- **What to work on**: Go through the data line by line. Copy each one holding the string "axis".

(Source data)
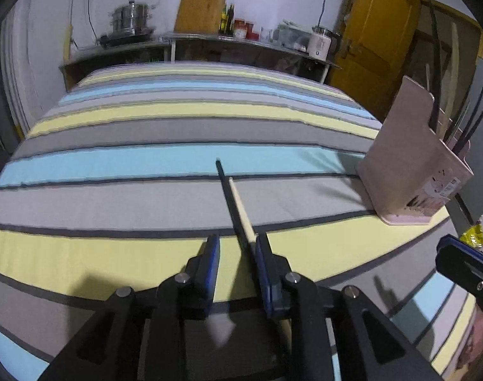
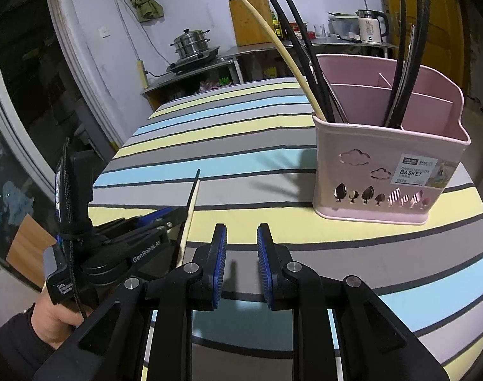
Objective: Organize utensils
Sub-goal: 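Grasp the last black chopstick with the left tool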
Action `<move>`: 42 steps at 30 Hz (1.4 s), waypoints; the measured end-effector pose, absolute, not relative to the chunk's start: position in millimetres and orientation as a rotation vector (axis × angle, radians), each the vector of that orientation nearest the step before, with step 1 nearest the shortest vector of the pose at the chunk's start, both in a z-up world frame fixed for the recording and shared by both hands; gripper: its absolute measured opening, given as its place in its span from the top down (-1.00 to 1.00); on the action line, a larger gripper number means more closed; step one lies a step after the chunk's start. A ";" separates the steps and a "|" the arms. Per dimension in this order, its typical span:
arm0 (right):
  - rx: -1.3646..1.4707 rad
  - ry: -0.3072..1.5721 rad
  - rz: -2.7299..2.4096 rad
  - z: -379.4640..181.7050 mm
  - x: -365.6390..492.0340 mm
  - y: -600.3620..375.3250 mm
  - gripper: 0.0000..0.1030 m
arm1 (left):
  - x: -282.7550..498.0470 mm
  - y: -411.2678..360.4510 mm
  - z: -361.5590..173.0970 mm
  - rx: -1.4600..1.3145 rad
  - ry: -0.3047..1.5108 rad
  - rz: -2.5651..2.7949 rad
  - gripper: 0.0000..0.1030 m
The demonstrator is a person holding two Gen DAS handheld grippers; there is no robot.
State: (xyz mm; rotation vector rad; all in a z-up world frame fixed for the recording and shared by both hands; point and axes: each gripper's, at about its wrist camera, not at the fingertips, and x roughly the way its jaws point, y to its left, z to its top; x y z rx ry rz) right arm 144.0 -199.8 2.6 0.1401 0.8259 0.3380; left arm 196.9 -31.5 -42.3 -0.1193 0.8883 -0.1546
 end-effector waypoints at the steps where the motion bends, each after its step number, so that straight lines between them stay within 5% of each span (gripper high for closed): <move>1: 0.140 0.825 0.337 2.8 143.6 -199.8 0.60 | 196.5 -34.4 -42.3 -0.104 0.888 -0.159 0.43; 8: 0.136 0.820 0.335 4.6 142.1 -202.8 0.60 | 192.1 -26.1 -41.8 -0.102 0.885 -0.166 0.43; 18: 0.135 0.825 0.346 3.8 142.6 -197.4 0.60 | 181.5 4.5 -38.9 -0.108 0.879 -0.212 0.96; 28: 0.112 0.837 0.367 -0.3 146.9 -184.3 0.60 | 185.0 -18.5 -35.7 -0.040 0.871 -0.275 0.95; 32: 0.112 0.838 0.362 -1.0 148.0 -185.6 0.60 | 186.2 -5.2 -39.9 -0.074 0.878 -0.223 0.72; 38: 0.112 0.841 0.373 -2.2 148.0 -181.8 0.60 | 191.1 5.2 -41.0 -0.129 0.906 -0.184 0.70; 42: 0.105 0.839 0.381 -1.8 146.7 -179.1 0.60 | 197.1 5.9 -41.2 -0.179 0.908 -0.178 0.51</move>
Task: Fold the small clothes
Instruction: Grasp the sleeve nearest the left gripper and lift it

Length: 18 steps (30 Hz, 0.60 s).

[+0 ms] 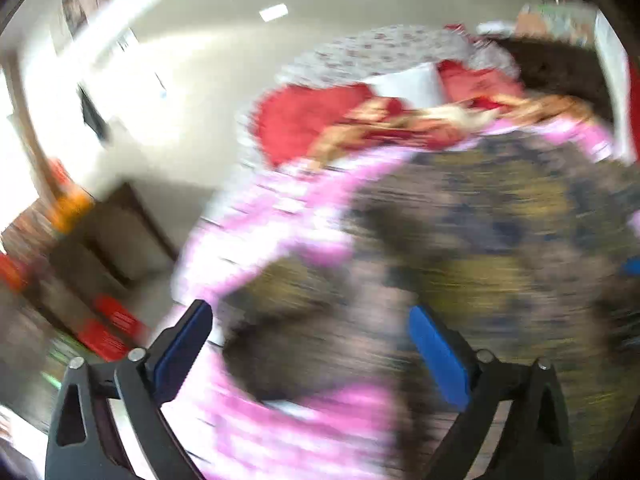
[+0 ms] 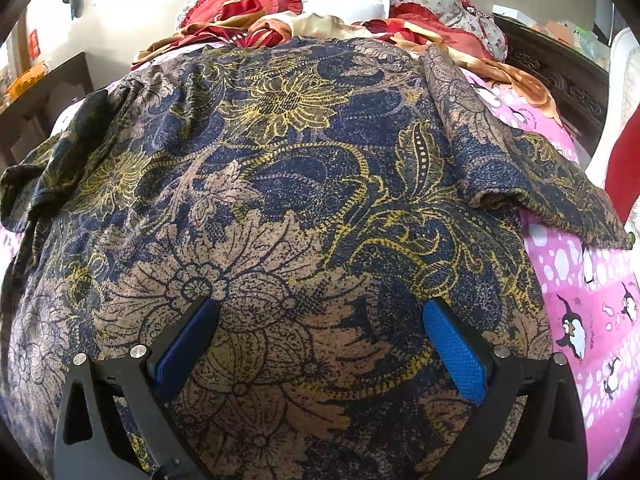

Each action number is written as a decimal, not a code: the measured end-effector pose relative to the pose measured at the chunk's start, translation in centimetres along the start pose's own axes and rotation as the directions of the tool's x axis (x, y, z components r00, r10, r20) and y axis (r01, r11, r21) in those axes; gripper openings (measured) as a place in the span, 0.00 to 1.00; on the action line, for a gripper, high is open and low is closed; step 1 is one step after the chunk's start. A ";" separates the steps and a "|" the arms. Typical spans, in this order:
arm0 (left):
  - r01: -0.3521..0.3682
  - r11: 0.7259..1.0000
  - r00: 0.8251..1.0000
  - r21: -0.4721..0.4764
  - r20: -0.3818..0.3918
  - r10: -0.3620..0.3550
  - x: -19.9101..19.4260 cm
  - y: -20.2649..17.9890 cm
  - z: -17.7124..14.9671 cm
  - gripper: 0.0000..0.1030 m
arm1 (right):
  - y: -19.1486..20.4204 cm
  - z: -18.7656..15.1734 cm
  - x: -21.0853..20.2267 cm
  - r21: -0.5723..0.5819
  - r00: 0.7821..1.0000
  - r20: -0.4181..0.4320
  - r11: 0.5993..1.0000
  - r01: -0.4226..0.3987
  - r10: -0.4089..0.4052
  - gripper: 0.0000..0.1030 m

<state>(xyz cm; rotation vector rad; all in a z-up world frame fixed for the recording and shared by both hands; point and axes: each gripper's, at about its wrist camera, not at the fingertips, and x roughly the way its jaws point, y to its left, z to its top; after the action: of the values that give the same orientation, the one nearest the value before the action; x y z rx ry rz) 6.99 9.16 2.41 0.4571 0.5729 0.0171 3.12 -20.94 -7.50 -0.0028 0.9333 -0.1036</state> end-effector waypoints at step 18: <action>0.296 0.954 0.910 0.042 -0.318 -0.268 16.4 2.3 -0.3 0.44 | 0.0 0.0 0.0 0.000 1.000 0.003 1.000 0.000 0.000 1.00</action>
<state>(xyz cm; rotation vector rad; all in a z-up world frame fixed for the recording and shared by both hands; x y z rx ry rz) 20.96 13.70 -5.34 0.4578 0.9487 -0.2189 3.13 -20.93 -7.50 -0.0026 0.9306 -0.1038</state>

- **Answer space**:
Action `<move>`: 42 steps at 30 Hz (1.4 s), waypoints; the measured end-effector pose, absolute, not relative to the chunk's start: position in millimetres and orientation as a rotation vector (axis × angle, radians), each the vector of that orientation nearest the step before, with step 1 nearest the shortest vector of the pose at the chunk's start, both in a z-up world frame fixed for the recording and shared by both hands; gripper: its absolute measured opening, given as its place in its span from the top down (-1.00 to 1.00); on the action line, a larger gripper number means more closed; step one lies a step after the chunk's start. A ";" separates the steps and a "|" the arms. Per dimension in this order, its typical span:
Each action number is written as a decimal, not a code: the measured end-effector pose relative to the pose measured at the chunk's start, translation in centimetres along the start pose's own axes and rotation as the directions of the tool's x axis (x, y, z components r00, r10, r20) and y axis (r01, r11, r21) in those axes; gripper openings (measured) as a place in the span, 0.00 to 1.00; on the action line, for a gripper, high is open and low is closed; step 1 is one step after the chunk's start. A ";" separates the steps and a "|" the arms. Typical spans, in this order:

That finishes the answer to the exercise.